To Be Home in Our Desires: A Conversation with Darren C. Demaree ✺

Ruoyu: Darren, when I first read this poem, I was immediately struck by the dynamism of the title. It focuses on a singular Emily, while the poem itself longs for another “three / that refuse to wear / more than the sheer wind.” Hometowns are such a sentimental place, and in this poem, it seems to allow a multiplicity to Emily that the speaker would otherwise not have considered. After all, “all the song can do / is frame winter…Ohio / is their fantasy.” What is it about these places, ones where we return and revisit past selves, that draw out possibility? In what ways can return liberate a person into true desire? What are we trying to reach?


Darren: I think the confluence of memory and feeling and seasons all play into how we choose what we want, how we experience something like live music, and how we interpret what a home can be. Are we home in a place? Are we home in our desires? Is the searching what gives us glory? Past selves show up all the time, and I think there's liberation in acknowledging them and incorporating or ignoring them into the moment depending on what the moment is giving us.



Ruoyu: Whether this is the subversion or acceptance of them, the speaker is undeniably investing in the power dynamics of sight and anticipated feeling. The contrast of heat and cold in this poem perhaps appeals to the reader’s sensory experience as well: a pressure that manifests as both anxiety and adrenaline. When exploring tenser topics, how do you decide where to end the piece to still implicate the reader in finishing the thought? At what place does it still feel true to the voice and hold close expressions of intensity?


Darren: Manipulating the music and energy of the poem can take you and the reader to lots of places. Sometimes a poem charges down the pages, and the reader has to hold on for dear life. Sometimes you allow the energy and the images to meander and mingle and present an experience that leads them to an unexpected place. Making those choices as you're looking for entry and exit points is hard, but it's fun to experiment with. In this poem, I wanted it to to work into a rhythm. I wanted the start and stop of the short lines to make the entry choppy, but for the flourish to feel more natural by the end.

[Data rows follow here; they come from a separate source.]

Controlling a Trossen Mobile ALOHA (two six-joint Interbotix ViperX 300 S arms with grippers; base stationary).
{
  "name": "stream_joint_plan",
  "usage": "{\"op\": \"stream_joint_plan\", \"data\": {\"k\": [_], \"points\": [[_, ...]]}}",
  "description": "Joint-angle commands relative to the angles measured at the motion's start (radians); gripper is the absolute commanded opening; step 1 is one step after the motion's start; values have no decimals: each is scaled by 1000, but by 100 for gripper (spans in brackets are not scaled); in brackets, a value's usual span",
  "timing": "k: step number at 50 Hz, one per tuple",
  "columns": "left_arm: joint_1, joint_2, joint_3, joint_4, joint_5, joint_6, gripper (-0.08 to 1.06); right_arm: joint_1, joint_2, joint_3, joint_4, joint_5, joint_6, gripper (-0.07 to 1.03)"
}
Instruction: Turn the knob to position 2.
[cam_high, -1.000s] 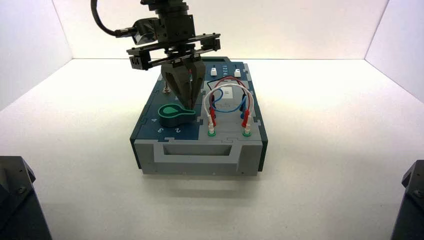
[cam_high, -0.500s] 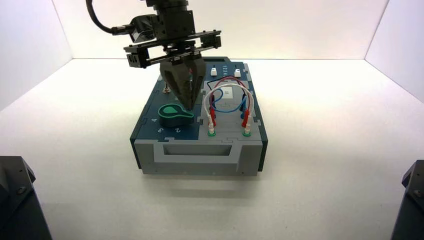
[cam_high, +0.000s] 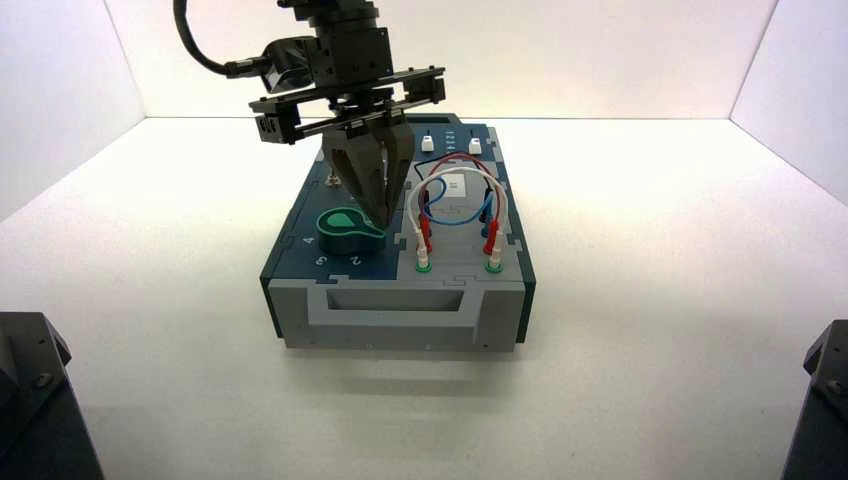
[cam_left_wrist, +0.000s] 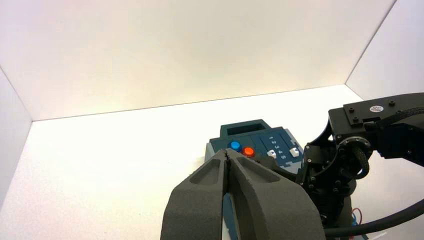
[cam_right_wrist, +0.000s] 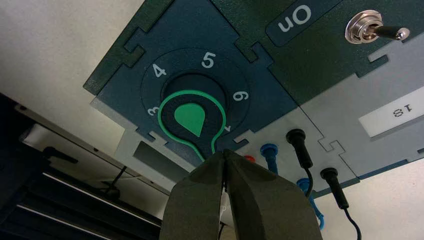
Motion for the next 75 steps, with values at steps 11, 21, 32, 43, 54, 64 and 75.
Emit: {"op": "stream_joint_plan", "data": {"k": [11, 21, 32, 43, 54, 64, 75], "points": [[2, 5, -23, 0, -2, 6, -3, 9, -35, -12, 6, -2, 3, -2], [2, 5, -23, 0, 0, 8, -3, 9, -40, -11, 6, -3, 6, -2], [2, 5, -23, 0, -2, 8, -3, 9, -40, -11, 11, -3, 9, -2], [2, 5, -23, 0, 0, 8, -3, 18, -40, -11, 23, -3, 9, -2], [2, 5, -23, 0, 0, 8, -3, 31, -31, -17, 28, -2, 9, -2], [2, 3, -23, 0, -2, 8, -3, 31, -29, -21, 31, -2, 11, -2], [2, 3, -23, 0, 0, 8, -3, 31, -28, -20, 31, -2, 11, -2]]}}
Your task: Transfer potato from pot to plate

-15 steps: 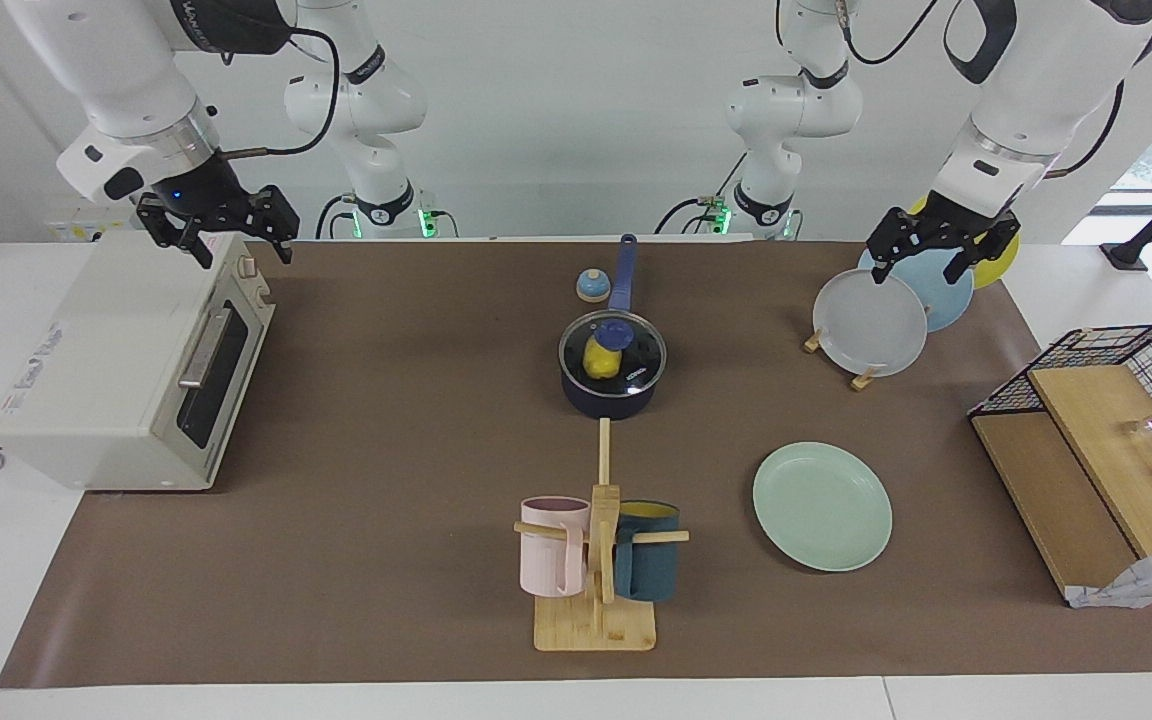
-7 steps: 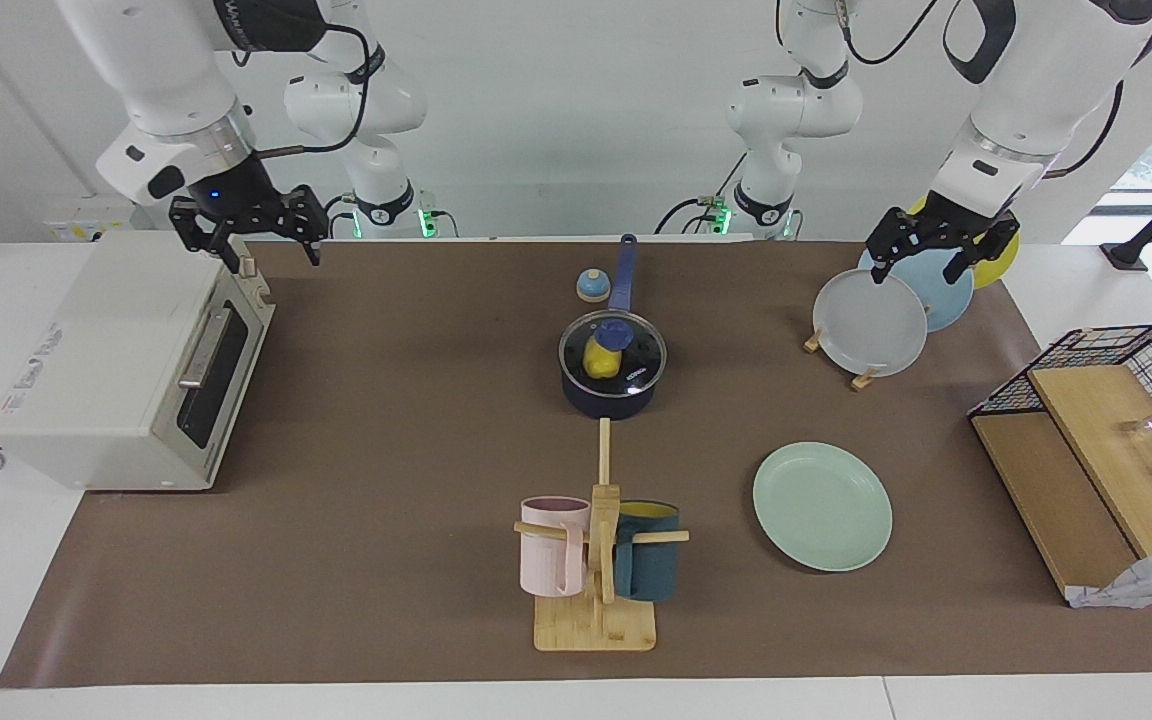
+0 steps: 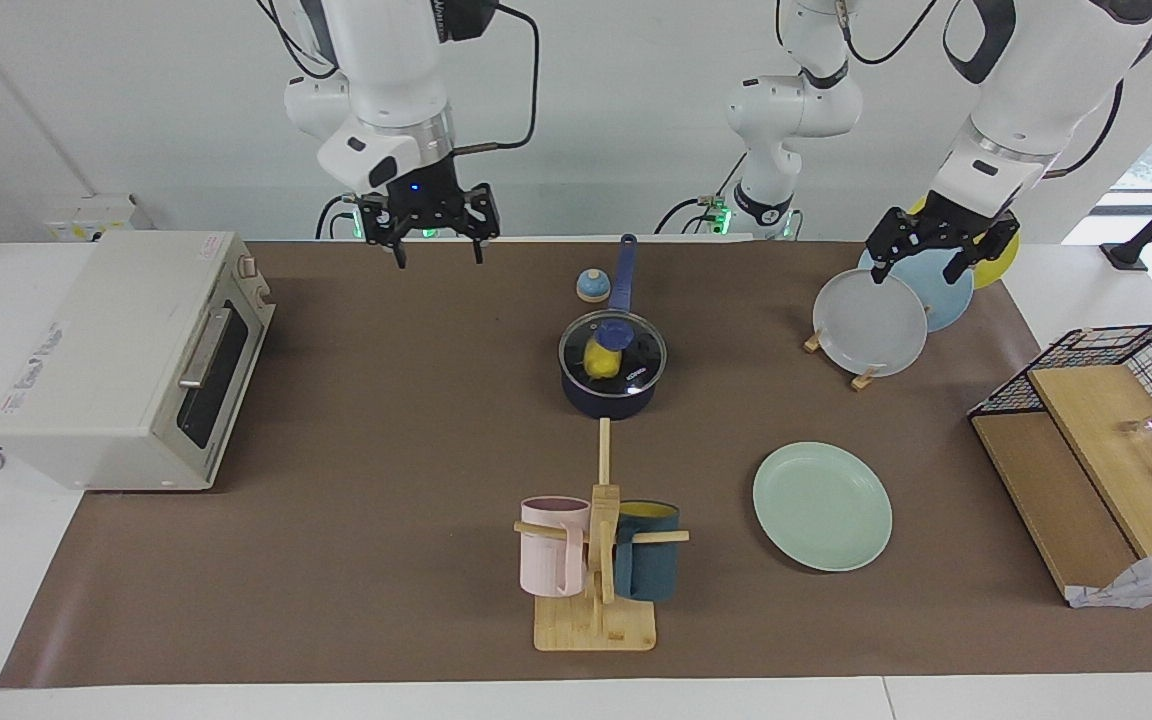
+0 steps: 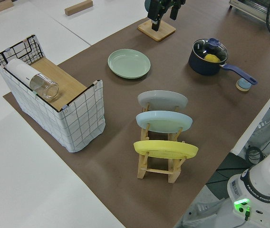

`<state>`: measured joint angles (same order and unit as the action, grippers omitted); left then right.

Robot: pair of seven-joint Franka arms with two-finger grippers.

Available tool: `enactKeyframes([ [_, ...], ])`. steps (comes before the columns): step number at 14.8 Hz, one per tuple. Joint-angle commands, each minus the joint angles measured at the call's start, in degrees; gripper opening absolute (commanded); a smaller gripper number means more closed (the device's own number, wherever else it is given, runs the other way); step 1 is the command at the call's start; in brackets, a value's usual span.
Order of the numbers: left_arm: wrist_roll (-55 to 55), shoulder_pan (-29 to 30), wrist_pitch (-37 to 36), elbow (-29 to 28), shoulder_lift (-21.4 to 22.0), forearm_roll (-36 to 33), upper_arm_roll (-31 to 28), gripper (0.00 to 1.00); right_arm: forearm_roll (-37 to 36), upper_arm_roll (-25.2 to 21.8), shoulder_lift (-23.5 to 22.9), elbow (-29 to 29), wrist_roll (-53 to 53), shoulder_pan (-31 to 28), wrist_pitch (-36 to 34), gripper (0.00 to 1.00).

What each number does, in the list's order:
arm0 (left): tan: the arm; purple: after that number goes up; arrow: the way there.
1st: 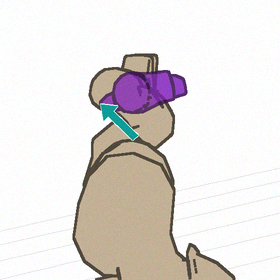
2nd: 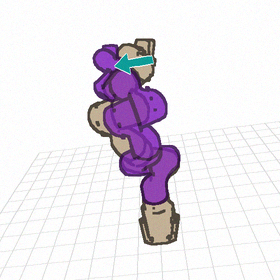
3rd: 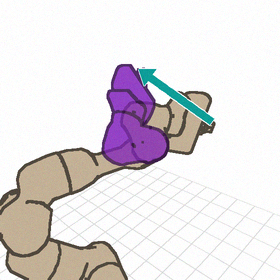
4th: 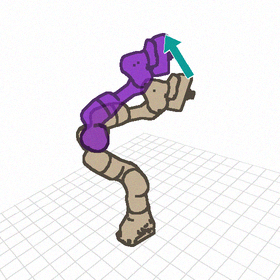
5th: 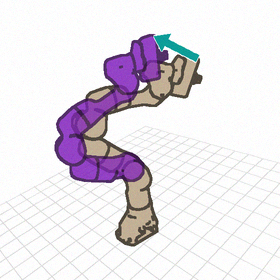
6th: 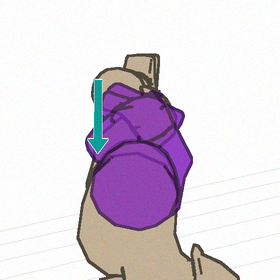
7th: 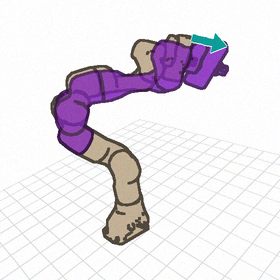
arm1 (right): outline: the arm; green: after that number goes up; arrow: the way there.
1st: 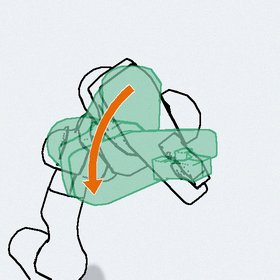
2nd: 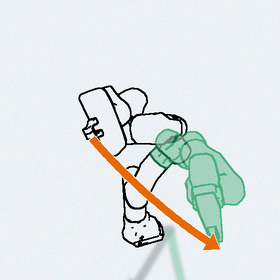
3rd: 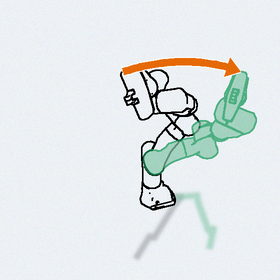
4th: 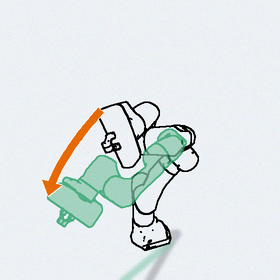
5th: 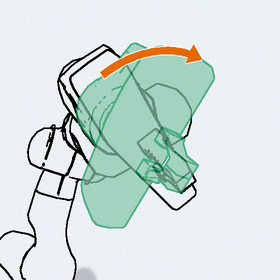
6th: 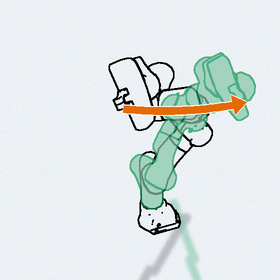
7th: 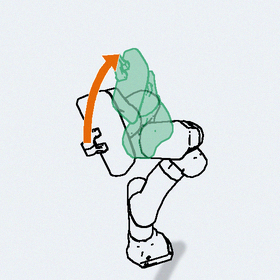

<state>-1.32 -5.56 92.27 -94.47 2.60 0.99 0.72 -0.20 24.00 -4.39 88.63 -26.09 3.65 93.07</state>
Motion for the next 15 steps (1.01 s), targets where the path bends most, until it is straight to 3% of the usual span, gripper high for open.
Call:
enactKeyframes([
  [1, 0.26, 0.2, 0.19, -1.07, 1.0, 0.68, 0.07, 1.0, -5.75, 2.89, -9.04, -6.18, -9.39, 6.86, 2.71, 1.0],
  [4, 0.44, 0.29, -0.07, -1.16, 1.0, 0.68, 0.16, 1.0, -8.15, 2.8, -13.18, -4.97, -18.62, 13.65, 11.74, 1.0],
  [8, 0.53, 0.38, 0.37, -1.25, 1.09, 0.68, 0.16, 1.0, -11.82, 2.8, -13.8, 3.81, -18.73, 15.59, 21.86, 1.0],
  [11, 0.53, 0.46, 0.63, -1.25, 1.09, 0.68, 0.07, 1.0, -16.32, 2.89, -16.35, 4.62, -18.3, 15.86, 24.44, 1.0],
  [15, 0.7, 0.55, 1.07, -1.16, 1.0, 0.68, 0.16, 1.0, -16.41, 3.15, -15.74, 7.69, -18.2, 15.77, 24.61, 1.0],
])
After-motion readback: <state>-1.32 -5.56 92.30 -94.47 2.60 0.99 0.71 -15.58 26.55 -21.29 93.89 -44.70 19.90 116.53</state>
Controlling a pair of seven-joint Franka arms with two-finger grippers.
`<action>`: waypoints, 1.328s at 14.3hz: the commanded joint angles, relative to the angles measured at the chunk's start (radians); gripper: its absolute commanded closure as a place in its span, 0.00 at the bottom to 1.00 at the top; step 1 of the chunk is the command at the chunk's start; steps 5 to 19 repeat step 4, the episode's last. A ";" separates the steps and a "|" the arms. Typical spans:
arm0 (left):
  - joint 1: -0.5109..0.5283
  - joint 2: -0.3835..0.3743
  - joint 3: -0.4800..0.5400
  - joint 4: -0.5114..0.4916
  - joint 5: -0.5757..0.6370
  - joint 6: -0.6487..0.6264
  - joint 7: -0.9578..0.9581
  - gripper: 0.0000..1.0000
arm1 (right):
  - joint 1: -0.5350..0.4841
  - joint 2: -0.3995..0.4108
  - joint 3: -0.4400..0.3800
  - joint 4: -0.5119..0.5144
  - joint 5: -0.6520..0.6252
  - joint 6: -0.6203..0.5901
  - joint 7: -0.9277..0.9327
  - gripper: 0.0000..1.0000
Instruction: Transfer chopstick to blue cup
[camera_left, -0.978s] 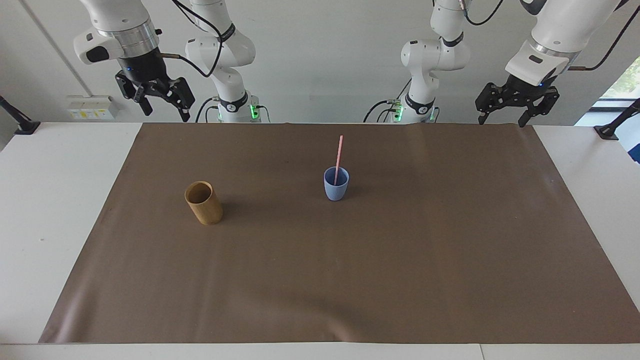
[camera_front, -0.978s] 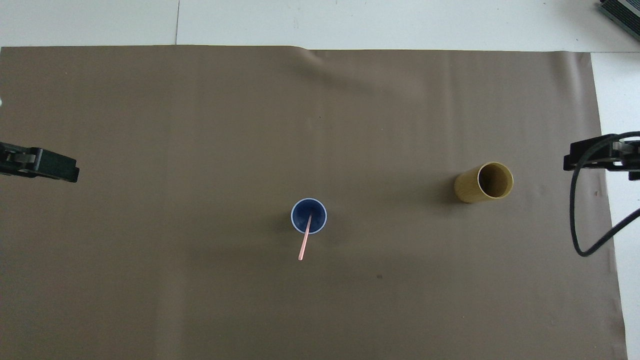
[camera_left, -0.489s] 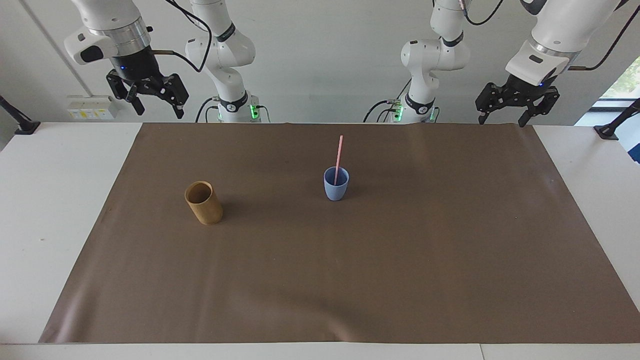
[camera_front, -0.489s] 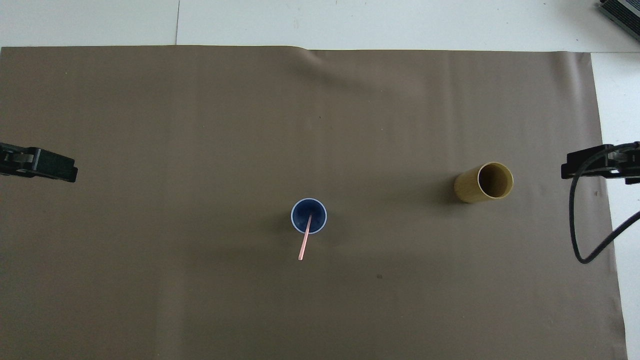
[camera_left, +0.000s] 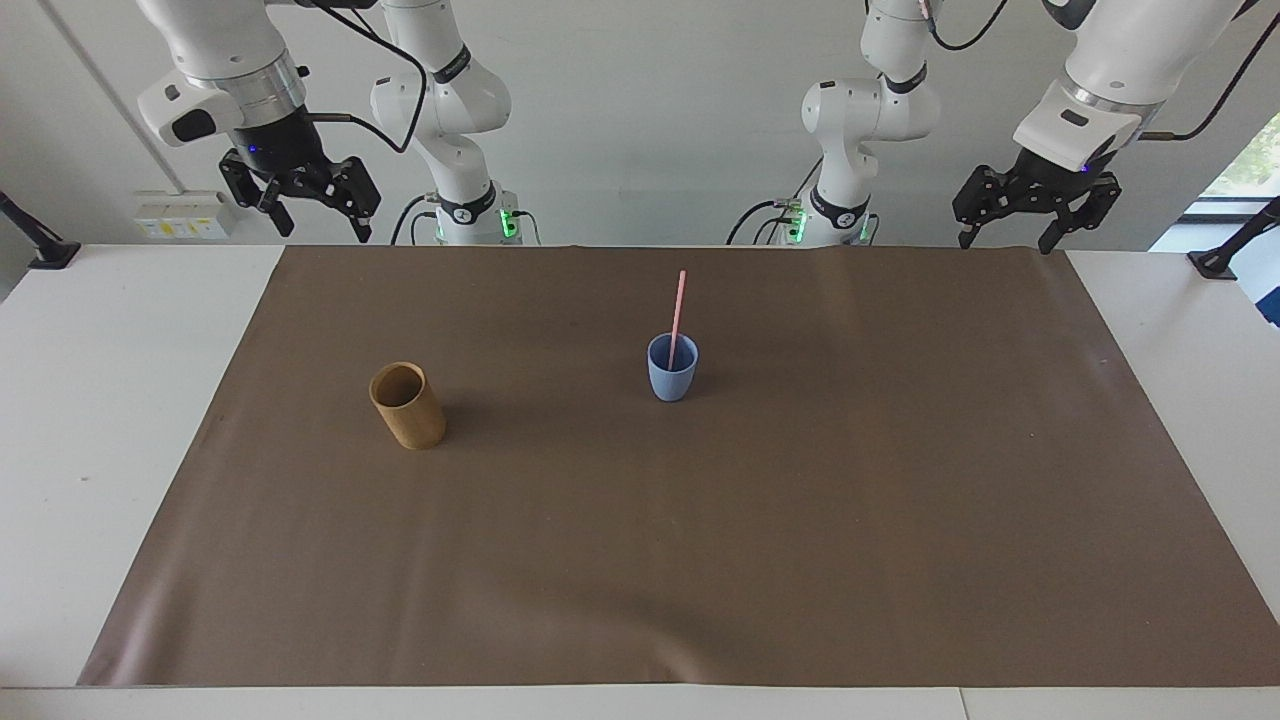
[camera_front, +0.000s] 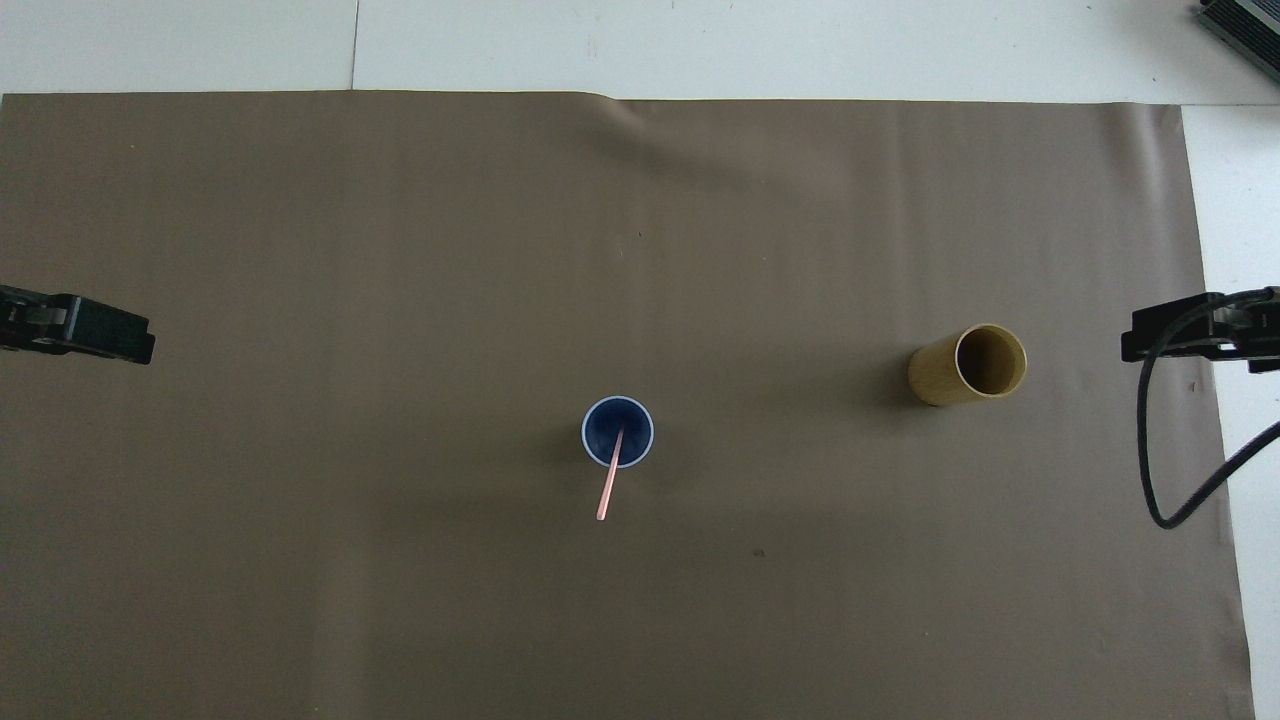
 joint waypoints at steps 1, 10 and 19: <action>0.018 -0.020 -0.012 -0.019 0.015 -0.007 -0.002 0.00 | -0.012 -0.028 0.008 -0.036 -0.024 0.024 -0.033 0.00; 0.018 -0.020 -0.012 -0.019 0.015 -0.008 -0.002 0.00 | -0.012 -0.028 0.008 -0.036 -0.021 0.017 -0.029 0.00; 0.018 -0.020 -0.012 -0.019 0.015 -0.008 -0.002 0.00 | -0.012 -0.028 0.008 -0.036 -0.021 0.017 -0.029 0.00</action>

Ruoyu: What are 1-3 pieces of bodies of art—this could be anything from other poems to TV show scripts, —that have been deeply formative in creating the spaces your work exists in? In what way are they in conversation with each other (if at all)?


Darren: The band Explosions in the Sky. The works on art (Beauty, Ugliness, Lists, and Legendary Lands) that Umberto Eco edited. I come back to both of the music and essays connected with these all the time.




Ruoyu: If you could craft your dream undergraduate or graduate-level course in writing, what would it be centered on? What intersections, emotions, impulses, desires drive you to discover new revelations each time? Whose voices would you include in the curriculum?


Darren: I think the most important course for young writers to take is an entire syllabus of translated works. Spending real time with a language that's been worked on in this way is incredibly educational. Not just being exposed to new or different stories, but to the manipulation of language and the chorus that can be created in work like this. It can catch you off balance or help you find your balance in the most vital of ways. ✺

Read the piece here.


Darren C. Demaree

Darren C. Demaree is the author of twenty-one poetry collections, most recently “in defense of the goat that continues to wander towards the certain doom of the cliff”, (forthcoming from April Gloaming, February 2024).  He is the recipient of a Greater Columbus Arts Council Grant, an Ohio Arts Council Individual Excellence Award, the Louise Bogan Award from Trio House Press, and the Nancy Dew Taylor Award from Emrys Journal.  He is the Editor-in-Chief of the Best of the Net Anthology and the Managing Editor of Ovenbird Poetry.  He is currently working in the Columbus Metropolitan Library system.


Twitter: @d_c_demaree

Instagram: darrencdemaree


Ruoyu Wang | Interviewer

Ruoyu Wang (王若雨) is based in Washington state, where they enjoy cold walks. An Adroit Prizes commended winner in poetry, their work appears in The Shore, Sine Theta, COUNTERCLOCK, and elsewhere. Find them at their website.

Published

Feb 19, 2024

To Be Home in Our Desires: A Conversation with Darren C. Demaree ✺

Darren C. Demaree & Ruoyu Wang

Interviews

Ruoyu: Darren, when I first read this poem, I was immediately struck by the dynamism of the title. It focuses on a singular Emily, while the poem itself longs for another “three / that refuse to wear / more than the sheer wind.” Hometowns are such a sentimental place, and in this poem, it seems to allow a multiplicity to Emily that the speaker would otherwise not have considered. After all, “all the song can do / is frame winter…Ohio / is their fantasy.” What is it about these places, ones where we return and revisit past selves, that draw out possibility? In what ways can return liberate a person into true desire? What are we trying to reach?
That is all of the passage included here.